◆ WHAT YOU HAVE TO DO:
Transcribe the entries below word for word, beginning at the line with "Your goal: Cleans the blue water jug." and stopping after the line with "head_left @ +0"; drop all pictures.

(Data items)
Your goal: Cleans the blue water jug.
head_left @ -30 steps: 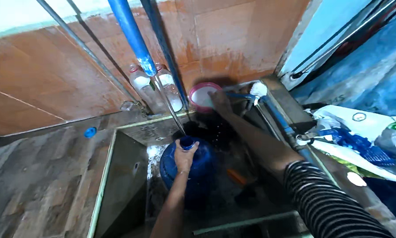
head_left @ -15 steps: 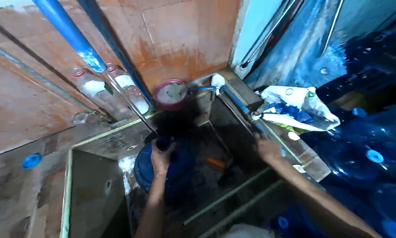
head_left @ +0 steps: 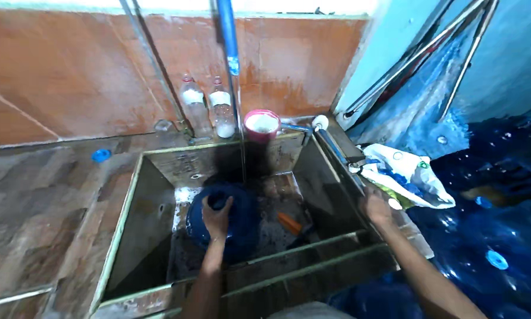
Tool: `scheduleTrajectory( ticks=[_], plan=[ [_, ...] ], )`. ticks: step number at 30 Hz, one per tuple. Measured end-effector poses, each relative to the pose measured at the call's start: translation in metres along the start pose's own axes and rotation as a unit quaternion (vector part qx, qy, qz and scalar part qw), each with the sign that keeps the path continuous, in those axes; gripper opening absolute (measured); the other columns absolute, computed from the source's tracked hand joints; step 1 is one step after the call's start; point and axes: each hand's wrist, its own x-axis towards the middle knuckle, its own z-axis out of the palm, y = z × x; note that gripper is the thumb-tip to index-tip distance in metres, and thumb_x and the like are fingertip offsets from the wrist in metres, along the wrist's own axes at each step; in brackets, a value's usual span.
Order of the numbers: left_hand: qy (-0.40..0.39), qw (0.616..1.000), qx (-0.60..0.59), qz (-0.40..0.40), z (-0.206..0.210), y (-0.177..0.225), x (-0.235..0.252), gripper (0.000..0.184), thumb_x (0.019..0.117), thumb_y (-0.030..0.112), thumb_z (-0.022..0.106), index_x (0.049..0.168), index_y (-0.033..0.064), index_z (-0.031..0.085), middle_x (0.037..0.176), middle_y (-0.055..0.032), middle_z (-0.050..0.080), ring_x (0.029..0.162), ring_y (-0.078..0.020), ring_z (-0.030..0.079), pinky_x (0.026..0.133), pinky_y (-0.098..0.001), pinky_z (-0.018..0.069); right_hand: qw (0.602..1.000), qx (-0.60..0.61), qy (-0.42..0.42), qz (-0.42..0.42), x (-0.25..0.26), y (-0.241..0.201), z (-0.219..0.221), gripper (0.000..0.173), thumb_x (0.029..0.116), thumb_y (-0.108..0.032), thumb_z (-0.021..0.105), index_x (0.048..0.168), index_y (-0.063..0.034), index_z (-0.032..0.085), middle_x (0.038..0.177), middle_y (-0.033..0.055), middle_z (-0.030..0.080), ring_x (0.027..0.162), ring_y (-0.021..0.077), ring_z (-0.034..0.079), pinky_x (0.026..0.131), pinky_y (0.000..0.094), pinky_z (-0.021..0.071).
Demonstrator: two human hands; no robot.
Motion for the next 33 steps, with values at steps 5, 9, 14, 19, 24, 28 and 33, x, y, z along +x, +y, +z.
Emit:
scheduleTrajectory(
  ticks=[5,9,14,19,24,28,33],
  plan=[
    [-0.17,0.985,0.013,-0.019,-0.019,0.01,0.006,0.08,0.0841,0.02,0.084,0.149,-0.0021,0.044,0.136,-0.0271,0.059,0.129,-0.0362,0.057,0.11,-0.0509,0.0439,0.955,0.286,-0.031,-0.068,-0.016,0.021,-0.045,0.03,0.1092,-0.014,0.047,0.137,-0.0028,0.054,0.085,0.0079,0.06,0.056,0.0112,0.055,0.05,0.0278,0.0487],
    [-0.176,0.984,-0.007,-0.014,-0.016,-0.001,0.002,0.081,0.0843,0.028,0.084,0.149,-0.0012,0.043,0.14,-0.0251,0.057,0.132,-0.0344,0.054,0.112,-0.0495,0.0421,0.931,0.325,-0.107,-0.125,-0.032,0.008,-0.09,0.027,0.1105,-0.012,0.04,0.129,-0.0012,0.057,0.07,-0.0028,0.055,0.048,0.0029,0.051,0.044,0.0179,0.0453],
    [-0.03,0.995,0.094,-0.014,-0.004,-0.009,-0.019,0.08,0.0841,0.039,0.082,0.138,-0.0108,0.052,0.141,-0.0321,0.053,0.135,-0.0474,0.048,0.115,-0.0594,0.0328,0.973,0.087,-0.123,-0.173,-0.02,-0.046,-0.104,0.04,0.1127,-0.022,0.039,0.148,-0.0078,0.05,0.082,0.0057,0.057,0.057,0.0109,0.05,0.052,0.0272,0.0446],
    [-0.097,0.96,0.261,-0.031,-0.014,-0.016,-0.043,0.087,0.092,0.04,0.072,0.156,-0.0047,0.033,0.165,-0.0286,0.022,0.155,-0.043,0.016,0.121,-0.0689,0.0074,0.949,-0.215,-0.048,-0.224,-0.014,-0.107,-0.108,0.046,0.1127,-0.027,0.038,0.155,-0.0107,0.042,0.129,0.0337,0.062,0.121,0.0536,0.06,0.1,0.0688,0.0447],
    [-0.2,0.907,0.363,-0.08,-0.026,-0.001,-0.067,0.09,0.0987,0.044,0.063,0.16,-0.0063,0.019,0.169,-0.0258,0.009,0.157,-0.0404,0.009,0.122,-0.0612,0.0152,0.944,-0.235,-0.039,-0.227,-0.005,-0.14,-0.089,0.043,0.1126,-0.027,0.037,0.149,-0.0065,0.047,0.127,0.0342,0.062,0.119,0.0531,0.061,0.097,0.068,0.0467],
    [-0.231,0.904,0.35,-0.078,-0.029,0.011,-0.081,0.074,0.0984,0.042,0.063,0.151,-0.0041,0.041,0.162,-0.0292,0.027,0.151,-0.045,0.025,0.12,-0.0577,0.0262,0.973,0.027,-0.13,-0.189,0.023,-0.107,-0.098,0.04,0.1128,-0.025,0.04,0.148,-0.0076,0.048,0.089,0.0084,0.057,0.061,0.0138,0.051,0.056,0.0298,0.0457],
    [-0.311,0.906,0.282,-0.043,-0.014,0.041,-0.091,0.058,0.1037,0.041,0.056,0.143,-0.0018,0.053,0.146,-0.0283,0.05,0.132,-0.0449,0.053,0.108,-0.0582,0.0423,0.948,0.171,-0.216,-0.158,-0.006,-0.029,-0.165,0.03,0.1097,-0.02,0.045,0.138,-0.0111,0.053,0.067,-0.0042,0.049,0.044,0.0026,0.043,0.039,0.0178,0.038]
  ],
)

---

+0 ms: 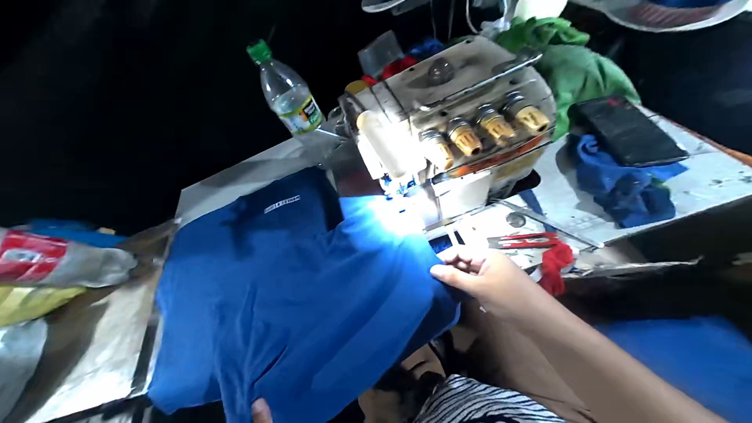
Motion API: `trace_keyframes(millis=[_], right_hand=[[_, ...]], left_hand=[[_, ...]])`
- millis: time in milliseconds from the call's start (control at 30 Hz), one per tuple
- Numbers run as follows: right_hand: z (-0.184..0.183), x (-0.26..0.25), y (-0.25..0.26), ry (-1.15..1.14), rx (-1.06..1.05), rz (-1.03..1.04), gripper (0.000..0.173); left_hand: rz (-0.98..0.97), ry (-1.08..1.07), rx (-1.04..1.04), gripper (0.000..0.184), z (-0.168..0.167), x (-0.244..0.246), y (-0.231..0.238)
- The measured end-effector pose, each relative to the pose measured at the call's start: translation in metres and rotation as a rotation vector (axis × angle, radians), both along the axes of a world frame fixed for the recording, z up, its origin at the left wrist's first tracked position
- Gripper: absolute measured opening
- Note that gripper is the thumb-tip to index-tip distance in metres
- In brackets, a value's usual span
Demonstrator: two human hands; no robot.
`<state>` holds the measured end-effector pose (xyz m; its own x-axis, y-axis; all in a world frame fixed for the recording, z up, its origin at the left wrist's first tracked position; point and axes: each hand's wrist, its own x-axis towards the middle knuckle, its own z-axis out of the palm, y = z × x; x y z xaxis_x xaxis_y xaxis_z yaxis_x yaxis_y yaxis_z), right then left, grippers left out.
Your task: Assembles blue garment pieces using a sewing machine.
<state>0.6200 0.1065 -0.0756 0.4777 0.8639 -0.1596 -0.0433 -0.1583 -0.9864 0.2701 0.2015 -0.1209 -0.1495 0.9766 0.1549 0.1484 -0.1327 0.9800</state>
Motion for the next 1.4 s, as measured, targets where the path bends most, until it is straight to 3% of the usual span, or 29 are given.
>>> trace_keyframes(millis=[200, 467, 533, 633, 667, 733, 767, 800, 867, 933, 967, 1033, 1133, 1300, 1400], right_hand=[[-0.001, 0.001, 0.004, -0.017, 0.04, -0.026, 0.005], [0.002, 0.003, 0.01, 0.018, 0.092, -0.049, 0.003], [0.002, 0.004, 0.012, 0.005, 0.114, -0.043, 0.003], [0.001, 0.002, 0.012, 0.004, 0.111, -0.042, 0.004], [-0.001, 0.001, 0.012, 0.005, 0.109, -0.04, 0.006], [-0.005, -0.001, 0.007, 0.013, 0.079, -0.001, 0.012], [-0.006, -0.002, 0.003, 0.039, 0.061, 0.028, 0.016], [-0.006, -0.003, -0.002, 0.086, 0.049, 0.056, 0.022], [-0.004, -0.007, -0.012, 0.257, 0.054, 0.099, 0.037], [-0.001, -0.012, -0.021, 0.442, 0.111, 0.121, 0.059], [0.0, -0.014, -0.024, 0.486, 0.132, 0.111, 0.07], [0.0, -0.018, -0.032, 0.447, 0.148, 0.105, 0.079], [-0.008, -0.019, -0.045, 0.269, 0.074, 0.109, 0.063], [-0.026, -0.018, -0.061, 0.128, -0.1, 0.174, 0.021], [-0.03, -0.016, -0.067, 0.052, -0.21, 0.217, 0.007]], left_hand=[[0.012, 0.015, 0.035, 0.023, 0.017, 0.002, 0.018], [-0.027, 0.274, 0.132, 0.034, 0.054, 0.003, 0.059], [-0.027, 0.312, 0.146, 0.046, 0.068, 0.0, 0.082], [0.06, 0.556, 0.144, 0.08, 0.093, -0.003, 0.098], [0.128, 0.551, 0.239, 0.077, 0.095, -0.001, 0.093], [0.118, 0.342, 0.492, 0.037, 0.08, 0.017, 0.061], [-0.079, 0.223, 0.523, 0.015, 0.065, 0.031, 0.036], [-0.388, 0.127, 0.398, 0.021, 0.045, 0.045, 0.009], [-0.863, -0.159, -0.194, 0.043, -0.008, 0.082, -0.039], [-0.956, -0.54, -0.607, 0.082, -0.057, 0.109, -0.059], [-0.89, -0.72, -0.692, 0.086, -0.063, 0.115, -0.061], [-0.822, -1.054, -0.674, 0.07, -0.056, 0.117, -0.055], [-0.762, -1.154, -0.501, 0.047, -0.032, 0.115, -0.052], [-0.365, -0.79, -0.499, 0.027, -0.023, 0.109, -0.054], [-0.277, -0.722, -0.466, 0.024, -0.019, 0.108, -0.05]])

◆ EXERCISE RESULT:
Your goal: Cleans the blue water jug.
head_left @ -30 steps: 
head_left @ -15 steps: 
head_left @ +0 steps: 

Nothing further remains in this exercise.